WHAT TO PRODUCE:
Lines from the first one down to the one containing "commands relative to" in the data below are the only ones needed; please return them exactly, both ends included.

===== EXERCISE DATA =====

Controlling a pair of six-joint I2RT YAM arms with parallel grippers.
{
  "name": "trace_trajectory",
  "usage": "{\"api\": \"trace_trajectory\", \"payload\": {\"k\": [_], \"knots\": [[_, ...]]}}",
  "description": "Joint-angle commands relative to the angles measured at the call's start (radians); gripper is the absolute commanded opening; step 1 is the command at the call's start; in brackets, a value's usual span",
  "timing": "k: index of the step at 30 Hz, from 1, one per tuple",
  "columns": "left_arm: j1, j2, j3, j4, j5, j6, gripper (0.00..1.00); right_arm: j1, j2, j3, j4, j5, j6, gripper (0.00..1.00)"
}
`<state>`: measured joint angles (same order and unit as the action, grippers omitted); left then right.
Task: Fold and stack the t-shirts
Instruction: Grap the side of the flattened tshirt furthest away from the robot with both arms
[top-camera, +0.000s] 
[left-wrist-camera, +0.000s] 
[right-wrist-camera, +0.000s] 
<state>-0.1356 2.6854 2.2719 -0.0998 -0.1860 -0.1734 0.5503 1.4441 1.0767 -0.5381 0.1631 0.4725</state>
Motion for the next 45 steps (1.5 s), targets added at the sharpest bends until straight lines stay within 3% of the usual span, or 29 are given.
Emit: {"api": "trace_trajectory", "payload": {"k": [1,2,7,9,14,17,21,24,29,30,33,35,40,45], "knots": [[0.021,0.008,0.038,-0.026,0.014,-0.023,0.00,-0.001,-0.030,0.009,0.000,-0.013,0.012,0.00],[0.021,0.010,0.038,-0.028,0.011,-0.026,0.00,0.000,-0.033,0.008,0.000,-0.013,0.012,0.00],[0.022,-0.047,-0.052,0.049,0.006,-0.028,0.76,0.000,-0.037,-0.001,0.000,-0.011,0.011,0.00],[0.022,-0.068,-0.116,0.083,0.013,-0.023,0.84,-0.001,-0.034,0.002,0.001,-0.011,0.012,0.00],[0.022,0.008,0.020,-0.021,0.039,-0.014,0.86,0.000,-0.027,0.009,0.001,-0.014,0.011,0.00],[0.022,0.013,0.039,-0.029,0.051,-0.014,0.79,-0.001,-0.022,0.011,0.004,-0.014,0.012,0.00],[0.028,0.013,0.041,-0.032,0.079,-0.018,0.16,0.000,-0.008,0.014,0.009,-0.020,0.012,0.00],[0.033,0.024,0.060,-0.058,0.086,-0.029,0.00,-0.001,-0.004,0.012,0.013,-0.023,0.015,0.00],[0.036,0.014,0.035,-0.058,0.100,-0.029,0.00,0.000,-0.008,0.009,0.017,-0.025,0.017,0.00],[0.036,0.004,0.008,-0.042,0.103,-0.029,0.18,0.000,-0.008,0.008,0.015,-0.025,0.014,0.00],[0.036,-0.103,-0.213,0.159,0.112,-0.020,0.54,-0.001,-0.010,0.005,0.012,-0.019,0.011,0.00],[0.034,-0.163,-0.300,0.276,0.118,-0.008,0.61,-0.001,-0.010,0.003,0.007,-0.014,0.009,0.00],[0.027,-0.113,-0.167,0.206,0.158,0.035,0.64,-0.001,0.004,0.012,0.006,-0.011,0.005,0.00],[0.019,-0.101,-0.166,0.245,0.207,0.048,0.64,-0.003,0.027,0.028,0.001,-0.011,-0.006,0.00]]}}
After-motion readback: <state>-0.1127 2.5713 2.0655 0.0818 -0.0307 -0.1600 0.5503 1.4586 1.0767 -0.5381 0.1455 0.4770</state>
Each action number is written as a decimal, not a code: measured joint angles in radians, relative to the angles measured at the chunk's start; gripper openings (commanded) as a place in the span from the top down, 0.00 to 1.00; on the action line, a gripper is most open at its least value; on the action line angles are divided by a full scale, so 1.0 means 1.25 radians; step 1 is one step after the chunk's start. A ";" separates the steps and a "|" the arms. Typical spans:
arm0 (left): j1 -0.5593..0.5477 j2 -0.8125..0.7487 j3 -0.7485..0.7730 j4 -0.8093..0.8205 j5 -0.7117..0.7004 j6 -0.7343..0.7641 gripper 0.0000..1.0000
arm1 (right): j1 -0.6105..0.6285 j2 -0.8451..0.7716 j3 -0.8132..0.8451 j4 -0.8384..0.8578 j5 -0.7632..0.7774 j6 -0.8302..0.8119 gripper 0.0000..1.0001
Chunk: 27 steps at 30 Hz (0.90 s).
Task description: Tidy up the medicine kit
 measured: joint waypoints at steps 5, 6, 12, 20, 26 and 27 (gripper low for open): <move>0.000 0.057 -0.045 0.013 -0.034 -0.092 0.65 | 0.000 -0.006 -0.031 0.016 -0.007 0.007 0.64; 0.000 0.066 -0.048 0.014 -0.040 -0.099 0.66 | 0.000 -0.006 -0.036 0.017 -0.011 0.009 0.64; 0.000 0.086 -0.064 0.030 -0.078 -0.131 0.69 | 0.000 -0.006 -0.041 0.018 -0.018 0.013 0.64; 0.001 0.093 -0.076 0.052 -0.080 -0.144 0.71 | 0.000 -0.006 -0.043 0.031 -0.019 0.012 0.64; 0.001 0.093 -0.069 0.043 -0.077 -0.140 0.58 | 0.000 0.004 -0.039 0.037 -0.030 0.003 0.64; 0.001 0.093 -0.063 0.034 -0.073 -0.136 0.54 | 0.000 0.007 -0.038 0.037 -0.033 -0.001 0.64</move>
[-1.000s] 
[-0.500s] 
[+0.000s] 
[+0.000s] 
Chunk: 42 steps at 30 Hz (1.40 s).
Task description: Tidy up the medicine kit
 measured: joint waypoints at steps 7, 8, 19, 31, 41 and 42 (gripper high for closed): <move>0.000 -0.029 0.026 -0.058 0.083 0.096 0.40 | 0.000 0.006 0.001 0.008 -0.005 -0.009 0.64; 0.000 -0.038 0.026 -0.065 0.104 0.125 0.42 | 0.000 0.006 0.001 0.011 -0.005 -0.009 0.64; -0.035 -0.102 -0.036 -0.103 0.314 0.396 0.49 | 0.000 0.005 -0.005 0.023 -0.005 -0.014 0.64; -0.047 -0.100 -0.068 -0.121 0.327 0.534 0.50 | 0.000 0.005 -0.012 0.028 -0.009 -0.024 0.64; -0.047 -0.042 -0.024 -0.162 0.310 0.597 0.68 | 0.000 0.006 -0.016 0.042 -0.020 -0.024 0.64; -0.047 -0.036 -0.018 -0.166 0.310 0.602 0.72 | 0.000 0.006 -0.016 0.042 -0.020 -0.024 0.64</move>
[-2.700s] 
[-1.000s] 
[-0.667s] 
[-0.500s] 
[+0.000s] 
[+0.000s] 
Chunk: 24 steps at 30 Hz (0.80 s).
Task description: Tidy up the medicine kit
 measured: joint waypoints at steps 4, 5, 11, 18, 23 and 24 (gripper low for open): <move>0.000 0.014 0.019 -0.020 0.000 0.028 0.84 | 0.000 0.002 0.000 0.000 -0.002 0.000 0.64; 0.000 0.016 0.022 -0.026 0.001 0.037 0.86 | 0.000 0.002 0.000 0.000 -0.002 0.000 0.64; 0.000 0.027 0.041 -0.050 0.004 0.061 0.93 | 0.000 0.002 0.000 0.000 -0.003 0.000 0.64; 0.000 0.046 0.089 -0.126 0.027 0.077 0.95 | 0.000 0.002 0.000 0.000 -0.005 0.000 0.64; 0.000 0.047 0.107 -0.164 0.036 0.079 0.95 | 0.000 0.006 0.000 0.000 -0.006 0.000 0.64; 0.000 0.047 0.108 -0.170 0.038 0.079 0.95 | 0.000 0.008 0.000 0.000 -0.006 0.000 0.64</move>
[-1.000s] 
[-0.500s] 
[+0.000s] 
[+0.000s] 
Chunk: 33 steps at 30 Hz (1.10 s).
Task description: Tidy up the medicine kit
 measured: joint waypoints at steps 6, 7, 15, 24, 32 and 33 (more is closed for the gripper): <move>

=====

RESPONSE TO THIS TASK:
Controlling a pair of six-joint I2RT YAM arms with parallel grippers.
{
  "name": "trace_trajectory",
  "usage": "{\"api\": \"trace_trajectory\", \"payload\": {\"k\": [_], \"knots\": [[_, ...]]}}",
  "description": "Joint-angle commands relative to the angles measured at the call's start (radians); gripper is the absolute commanded opening; step 1 is the command at the call's start; in brackets, a value's usual span",

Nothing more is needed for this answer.